Teaching Philisophy


As a Theater director and acting teacher, I am constantly reminded of the importance of play. When tensions run high, I remind my students: “this is a play; to play is to have fun.” However, I also know that the gift of play and fun is only attained by hard work. During my twenty years as a drama teacher, I have learned a lot about myself, my students, and the hands-on work of putting up a play. I’ve taught in New York City, at Interlochen Arts Camp, at the Vermont Children’s Theater and have run the Theater programs at three high schools in Vermont: North Country Union High School, Lyndon Institute and U-32 Middle and High School. In all of these venues, with all of the diverse students, unique stages and communities, I have discovered my core values of teaching have remained constant: always have respect for the actor and the process, embrace discovery, maintain impeccably high standards of achievement for all students and always honor the transformative ability of the art of Theater.


Each actor has his or her own process that must be honored. A director’s job is much like the job of an interpreter; a good director is always asking herself how best to communicate to each actor on the stage. With any art form, there is no one-size-fits-all philosophy and this is especially true for Theater. The task of the director is to help each performer find his or her individualized acting method, one that can grow and evolve just as humans continue to grow and evolve through their lifetime. I am well versed in a variety of acting techniques, such as Stanislavsky, Spolin, Bogart and Meisner and the teachings of these master teachers are the foundation of my Acting classes. However, I don’t rely on just one single school of thought when teaching acting or working with actors in a play. Instead, I refer often to the actor’s toolbox – an arsenal of techniques that each actor must develop and have at his or her disposal. Only by knowing the many approaches of the master acting teachers and the history of how the study of acting has evolved, can a student choose what is right for him or her as a performer and an artist. My goal as a teacher is to help each student develop his or her own actor’s toolbox so that each actor has possibilities from which to choose. This to me, shows the utmost respect, not just for actors and their own artistic and creative processes, but for the art of acting itself.

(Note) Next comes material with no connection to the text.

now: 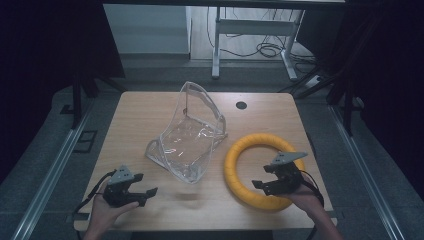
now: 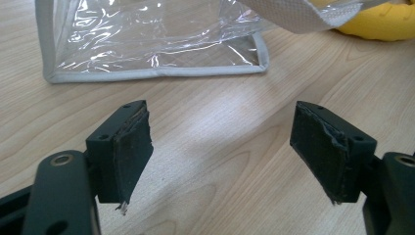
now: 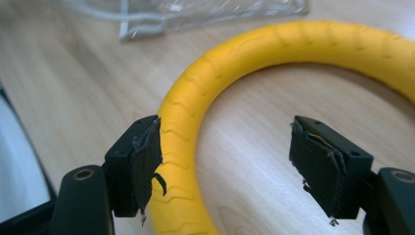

Because I work with young people, I am constantly reminded of the revelations that can happen in a safe and encouraging creative environment. Student actors, technicians and designers who feel supported, but still challenged, in the classroom, behind the scenes or on the stage are able to make wonderful discoveries about themselves, their classmates and the art and craft of theater. This commitment to the act of discovery is vitally important in the classroom setting as well as during the rehearsal process and subsequent performances. Acting is reacting and each moment on stage can remain fresh and new if each moment is approached as a discovery. I often ask my students, “who is the most important person on the stage?” The answer to that question is always “your acting partner.” By developing relationships on the stage and “looking to your partner” for your motivation and your own personal development, actors can transcend themselves and discover their characters, their relationships and the text itself. The same holds true for student technicians and designers - every moment of creation can be a discovery and by working together great discoveries can be made.


All of the arts are transformative, but the art of Theater has a special ability to bring people together, to educate, to enlighten and to help us evolve as people and communities. Whether a student of mine plans to pursue a career in Theater or not, I want him or her to be a strong supporter of the arts. I want all of my students to experience the transformative power of Theater, personally and within their community. Nothing brings people together like the act of putting on a play; an experience that every young person should have. Theater makes us more enlightened, helps us understand ourselves and others; teaches us to work together and raises us to high standards of achievement. There is nothing that compares to it and there is no substitute. When a student of mine is able to see and articulate connections between Theater, Art, themselves and their community and to use those connections to enhance their lives, I know I have done my job and done it well.